Source data:
※ ※ ※

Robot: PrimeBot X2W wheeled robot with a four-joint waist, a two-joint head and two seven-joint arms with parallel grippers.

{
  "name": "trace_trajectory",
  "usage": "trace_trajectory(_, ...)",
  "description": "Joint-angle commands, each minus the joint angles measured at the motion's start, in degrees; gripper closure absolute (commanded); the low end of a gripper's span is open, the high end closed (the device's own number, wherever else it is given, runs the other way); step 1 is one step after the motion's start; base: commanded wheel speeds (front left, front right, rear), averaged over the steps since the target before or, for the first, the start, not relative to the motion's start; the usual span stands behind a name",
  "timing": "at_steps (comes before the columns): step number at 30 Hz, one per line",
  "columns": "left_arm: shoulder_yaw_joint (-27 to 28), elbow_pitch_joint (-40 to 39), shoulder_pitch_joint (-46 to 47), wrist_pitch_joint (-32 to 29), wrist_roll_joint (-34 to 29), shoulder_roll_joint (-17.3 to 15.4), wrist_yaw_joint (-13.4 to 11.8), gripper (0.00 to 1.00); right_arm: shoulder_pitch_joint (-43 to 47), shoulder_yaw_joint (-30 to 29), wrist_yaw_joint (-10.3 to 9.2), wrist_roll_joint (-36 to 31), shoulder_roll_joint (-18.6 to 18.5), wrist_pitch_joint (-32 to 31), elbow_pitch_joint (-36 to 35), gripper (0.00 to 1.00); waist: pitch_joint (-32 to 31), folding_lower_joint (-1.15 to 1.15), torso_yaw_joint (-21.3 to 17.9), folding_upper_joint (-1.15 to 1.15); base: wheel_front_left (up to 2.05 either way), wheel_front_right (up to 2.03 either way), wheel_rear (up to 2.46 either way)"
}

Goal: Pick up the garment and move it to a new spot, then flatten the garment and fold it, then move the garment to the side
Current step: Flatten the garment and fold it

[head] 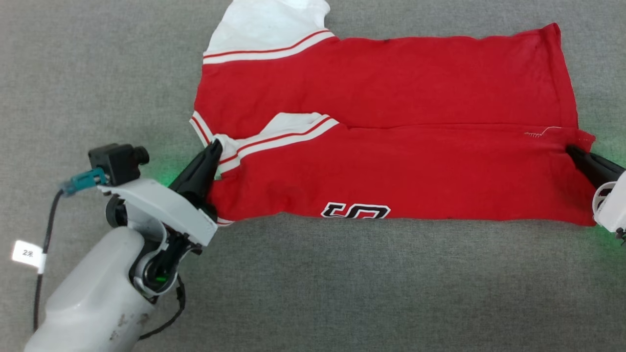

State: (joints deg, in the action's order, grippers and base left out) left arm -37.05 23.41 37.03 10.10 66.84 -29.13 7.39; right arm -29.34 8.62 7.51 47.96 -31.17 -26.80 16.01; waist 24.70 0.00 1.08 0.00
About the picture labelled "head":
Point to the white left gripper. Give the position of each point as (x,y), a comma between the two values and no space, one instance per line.
(161,210)

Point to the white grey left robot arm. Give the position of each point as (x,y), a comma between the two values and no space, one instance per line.
(88,303)

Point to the red basketball jersey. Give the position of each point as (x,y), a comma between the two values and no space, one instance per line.
(391,146)

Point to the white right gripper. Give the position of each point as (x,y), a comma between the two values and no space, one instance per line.
(614,205)

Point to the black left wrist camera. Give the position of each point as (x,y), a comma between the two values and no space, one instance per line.
(117,161)

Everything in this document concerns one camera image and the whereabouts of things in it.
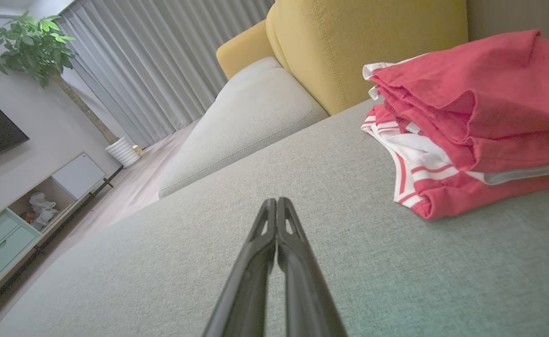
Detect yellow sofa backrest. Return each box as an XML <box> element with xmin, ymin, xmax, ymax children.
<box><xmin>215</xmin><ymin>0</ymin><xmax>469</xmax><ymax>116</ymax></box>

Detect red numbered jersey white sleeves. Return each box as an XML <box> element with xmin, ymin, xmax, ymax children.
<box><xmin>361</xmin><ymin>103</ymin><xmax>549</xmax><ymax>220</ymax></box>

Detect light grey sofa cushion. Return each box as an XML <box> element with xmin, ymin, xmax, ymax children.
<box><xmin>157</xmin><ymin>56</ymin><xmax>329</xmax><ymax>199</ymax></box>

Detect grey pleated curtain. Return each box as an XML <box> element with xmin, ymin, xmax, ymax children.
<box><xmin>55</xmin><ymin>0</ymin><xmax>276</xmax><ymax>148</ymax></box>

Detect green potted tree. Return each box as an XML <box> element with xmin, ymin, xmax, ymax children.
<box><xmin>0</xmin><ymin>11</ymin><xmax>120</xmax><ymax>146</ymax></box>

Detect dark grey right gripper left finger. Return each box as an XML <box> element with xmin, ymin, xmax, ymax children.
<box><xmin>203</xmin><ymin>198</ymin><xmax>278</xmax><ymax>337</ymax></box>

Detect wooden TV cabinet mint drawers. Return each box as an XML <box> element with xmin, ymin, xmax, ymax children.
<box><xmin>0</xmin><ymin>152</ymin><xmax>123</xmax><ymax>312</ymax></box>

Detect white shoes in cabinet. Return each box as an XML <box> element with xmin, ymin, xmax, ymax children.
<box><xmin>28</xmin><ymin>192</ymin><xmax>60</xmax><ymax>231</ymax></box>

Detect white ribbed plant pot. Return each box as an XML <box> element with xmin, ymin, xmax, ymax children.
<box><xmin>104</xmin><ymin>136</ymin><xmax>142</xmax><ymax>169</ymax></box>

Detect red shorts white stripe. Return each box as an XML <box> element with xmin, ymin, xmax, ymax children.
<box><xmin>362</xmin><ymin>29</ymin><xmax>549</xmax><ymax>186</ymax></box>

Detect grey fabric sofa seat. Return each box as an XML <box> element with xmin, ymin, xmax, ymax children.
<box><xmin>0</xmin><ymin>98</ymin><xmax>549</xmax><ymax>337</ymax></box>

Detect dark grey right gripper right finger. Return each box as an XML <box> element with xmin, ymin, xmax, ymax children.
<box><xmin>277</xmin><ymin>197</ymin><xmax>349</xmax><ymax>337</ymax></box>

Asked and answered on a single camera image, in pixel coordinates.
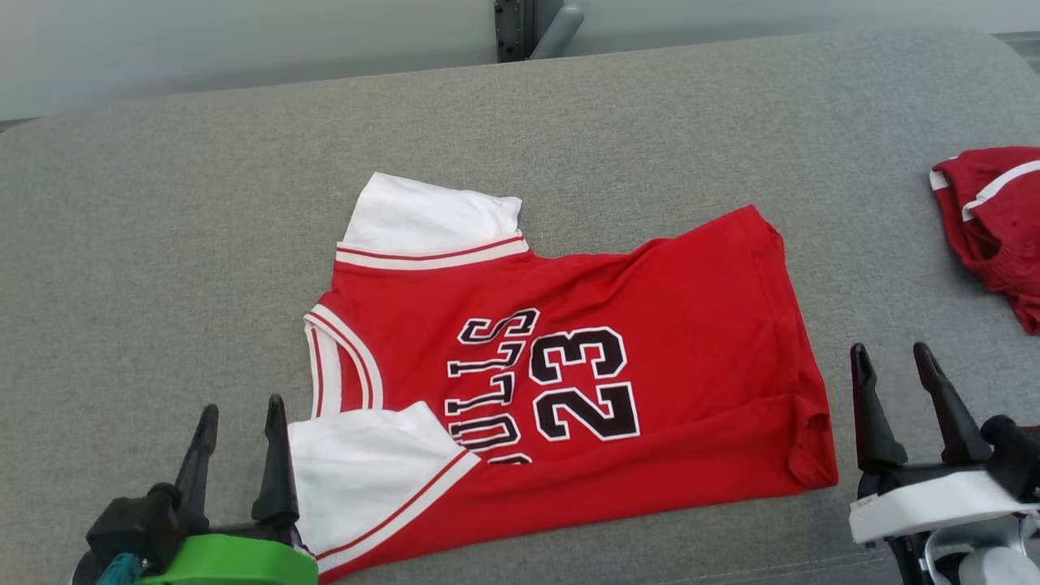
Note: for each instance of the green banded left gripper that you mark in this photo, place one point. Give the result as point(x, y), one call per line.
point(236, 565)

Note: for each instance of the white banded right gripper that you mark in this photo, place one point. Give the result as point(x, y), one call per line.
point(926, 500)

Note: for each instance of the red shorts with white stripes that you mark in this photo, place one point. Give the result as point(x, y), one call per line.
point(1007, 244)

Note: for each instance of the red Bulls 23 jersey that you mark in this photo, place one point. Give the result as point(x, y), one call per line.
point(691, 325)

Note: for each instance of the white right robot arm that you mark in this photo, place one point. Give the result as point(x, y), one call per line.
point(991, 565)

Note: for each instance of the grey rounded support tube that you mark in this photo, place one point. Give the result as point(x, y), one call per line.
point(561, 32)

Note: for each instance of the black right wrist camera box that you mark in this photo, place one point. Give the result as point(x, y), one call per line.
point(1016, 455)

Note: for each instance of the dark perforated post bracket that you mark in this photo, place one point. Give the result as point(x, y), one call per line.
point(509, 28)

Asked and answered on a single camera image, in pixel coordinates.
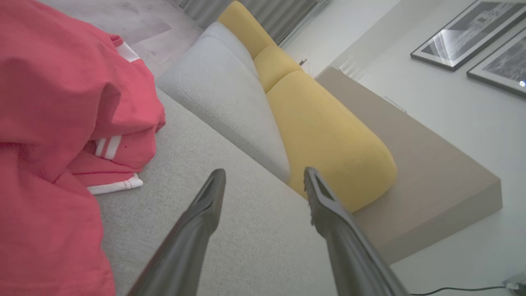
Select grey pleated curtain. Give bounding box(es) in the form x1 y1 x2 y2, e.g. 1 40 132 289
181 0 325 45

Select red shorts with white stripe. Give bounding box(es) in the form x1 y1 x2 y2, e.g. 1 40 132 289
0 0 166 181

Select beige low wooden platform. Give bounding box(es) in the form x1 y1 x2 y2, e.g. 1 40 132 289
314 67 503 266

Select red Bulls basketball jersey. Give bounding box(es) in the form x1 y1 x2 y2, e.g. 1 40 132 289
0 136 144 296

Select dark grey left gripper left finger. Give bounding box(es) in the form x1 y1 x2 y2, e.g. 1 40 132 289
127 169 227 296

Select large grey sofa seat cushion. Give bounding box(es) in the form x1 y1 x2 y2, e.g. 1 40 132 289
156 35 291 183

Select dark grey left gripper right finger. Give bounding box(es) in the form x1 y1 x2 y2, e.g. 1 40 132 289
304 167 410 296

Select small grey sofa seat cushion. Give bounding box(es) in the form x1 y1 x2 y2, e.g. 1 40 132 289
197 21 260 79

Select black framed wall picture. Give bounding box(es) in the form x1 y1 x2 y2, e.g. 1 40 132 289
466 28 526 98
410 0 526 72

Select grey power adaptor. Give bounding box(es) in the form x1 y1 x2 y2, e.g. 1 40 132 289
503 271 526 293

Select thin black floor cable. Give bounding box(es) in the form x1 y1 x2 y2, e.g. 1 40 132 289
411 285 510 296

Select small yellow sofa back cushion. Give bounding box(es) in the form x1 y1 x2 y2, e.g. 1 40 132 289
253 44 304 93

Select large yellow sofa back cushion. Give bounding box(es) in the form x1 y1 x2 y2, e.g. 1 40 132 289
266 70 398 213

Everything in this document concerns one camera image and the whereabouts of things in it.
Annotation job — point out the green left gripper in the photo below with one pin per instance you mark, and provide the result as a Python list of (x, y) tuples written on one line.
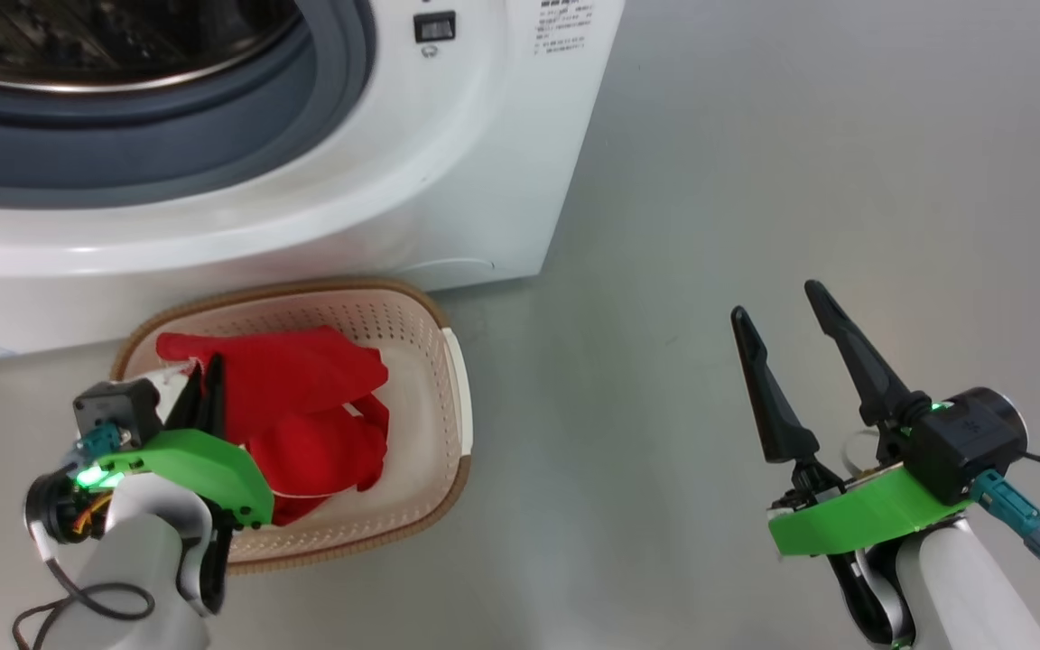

※ ※ ※

Please retype only the lines from the line that holds "Note: for each instance of the dark" through the end of the records, exactly as they stand, and drop every picture.

Note: for each instance of the dark perforated post bracket that you mark in this photo, place one point. Give the result as point(x, y), one call per line.
point(509, 28)

Asked and answered on a single camera image, in pixel coordinates.
Select grey pleated curtain. Give bounding box(es) in the form x1 y1 x2 y2, e.g. 1 40 132 289
181 0 325 45

Select red shorts with white stripe. Give bounding box(es) in the form x1 y1 x2 y2, e.g. 1 40 132 289
0 0 166 181

Select beige low wooden platform. Give bounding box(es) in the form x1 y1 x2 y2, e.g. 1 40 132 289
314 67 503 266

Select red Bulls basketball jersey. Give bounding box(es) in the form x1 y1 x2 y2, e.g. 1 40 132 289
0 136 144 296

Select dark grey left gripper left finger. Give bounding box(es) in the form x1 y1 x2 y2, e.g. 1 40 132 289
127 169 227 296

Select large grey sofa seat cushion. Give bounding box(es) in the form x1 y1 x2 y2, e.g. 1 40 132 289
156 35 291 183

Select dark grey left gripper right finger. Give bounding box(es) in the form x1 y1 x2 y2, e.g. 1 40 132 289
304 167 410 296

Select small grey sofa seat cushion. Give bounding box(es) in the form x1 y1 x2 y2, e.g. 1 40 132 289
197 21 260 79

Select black framed wall picture. Give bounding box(es) in the form x1 y1 x2 y2, e.g. 1 40 132 289
466 28 526 98
410 0 526 72

Select grey power adaptor. Give bounding box(es) in the form x1 y1 x2 y2, e.g. 1 40 132 289
503 271 526 293

Select thin black floor cable. Give bounding box(es) in the form x1 y1 x2 y2, e.g. 1 40 132 289
411 285 510 296

Select small yellow sofa back cushion. Give bounding box(es) in the form x1 y1 x2 y2, e.g. 1 40 132 289
253 44 304 93

Select large yellow sofa back cushion. Give bounding box(es) in the form x1 y1 x2 y2, e.g. 1 40 132 289
266 70 398 213

Everything in this document concerns one camera image and the whereabouts of things in it.
Annotation job — point out the green left gripper in the photo below with one pin per instance you mark, and provide the result as a Python list of (x, y) tuples written on one line.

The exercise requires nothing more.